Look through the entries below and count every line in which "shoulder" appears; reply with the number only.
===== EXERCISE DATA =====
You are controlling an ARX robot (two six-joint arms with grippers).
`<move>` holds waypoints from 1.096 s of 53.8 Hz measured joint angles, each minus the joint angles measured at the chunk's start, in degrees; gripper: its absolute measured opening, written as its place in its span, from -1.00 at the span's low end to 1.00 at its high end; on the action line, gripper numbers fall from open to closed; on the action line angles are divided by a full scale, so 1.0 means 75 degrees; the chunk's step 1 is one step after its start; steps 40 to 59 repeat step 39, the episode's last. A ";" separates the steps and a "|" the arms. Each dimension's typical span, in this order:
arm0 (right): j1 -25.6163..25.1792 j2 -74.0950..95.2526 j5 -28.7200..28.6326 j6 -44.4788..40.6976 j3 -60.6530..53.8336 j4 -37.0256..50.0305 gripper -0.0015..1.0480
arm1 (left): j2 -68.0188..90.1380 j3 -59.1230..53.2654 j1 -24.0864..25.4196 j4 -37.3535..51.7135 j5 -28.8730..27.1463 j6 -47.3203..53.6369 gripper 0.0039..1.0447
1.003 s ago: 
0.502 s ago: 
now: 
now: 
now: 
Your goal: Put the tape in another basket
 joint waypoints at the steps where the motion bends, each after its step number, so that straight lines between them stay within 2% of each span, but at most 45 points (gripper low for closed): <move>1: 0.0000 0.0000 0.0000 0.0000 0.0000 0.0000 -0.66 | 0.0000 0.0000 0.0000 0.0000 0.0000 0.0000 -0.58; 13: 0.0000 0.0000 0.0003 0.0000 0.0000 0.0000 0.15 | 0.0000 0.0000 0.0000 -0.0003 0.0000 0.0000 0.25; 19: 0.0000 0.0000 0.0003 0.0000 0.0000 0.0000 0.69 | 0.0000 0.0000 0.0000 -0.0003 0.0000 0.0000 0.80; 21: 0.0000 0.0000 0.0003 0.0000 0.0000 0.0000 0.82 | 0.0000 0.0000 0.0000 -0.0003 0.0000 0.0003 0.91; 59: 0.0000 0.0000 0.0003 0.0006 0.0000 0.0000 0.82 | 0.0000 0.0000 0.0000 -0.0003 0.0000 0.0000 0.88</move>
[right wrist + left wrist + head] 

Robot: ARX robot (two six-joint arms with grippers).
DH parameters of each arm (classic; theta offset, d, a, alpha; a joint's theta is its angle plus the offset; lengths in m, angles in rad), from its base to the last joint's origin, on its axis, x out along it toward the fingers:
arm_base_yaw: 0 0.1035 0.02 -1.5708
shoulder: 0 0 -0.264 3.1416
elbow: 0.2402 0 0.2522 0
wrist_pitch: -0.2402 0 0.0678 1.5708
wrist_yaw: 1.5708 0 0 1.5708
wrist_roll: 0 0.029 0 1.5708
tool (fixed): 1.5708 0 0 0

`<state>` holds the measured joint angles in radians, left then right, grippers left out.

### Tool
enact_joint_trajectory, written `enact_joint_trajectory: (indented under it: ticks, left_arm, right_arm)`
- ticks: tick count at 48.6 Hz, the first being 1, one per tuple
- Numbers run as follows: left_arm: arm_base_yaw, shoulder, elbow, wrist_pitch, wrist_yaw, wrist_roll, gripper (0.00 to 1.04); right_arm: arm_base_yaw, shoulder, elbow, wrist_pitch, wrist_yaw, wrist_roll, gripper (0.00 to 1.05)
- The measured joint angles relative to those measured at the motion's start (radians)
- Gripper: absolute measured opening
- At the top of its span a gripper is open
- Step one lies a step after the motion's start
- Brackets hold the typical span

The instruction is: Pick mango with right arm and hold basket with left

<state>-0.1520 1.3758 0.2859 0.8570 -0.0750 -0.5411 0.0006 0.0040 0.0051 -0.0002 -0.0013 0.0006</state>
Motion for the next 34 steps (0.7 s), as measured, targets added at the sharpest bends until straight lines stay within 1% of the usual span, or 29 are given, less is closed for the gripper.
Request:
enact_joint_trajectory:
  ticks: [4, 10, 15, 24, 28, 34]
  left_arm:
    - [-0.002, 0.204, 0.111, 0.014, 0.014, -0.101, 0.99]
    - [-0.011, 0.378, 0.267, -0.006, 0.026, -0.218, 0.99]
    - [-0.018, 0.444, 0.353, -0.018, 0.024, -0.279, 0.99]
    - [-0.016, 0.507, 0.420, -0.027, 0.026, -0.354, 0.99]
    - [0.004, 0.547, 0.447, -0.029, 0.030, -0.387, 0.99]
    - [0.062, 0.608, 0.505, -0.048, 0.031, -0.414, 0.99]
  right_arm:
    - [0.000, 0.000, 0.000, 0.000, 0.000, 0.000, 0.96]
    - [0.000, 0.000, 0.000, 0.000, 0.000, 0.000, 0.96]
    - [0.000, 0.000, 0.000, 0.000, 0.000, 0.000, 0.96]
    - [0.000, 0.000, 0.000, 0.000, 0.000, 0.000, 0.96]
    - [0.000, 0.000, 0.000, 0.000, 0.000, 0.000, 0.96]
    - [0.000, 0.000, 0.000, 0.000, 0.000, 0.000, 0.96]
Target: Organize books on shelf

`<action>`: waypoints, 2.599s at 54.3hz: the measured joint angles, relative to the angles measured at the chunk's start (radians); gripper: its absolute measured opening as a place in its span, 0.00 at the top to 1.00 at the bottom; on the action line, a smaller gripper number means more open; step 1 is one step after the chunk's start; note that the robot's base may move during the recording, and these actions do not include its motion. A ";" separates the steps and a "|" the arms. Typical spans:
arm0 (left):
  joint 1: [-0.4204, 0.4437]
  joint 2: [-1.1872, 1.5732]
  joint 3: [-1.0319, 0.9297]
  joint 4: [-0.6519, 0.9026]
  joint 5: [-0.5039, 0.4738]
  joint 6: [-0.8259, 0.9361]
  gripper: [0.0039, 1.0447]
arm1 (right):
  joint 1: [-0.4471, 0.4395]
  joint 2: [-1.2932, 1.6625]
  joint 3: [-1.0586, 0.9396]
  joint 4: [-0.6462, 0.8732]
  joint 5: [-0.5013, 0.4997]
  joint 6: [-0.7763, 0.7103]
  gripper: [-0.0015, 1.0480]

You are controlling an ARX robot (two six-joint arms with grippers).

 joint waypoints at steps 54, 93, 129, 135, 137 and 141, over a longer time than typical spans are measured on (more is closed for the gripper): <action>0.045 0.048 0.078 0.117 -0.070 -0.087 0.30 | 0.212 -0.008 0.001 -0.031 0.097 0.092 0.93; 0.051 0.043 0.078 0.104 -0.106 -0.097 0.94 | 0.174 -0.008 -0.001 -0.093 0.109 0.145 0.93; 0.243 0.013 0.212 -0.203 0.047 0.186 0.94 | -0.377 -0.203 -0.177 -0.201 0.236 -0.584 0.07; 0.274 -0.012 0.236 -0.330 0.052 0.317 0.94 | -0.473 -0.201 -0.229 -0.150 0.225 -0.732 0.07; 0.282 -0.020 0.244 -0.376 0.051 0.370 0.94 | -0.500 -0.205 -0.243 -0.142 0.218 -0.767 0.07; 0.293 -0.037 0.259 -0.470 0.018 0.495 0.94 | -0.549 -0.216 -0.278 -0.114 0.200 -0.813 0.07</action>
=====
[EXERCISE SOLUTION] 2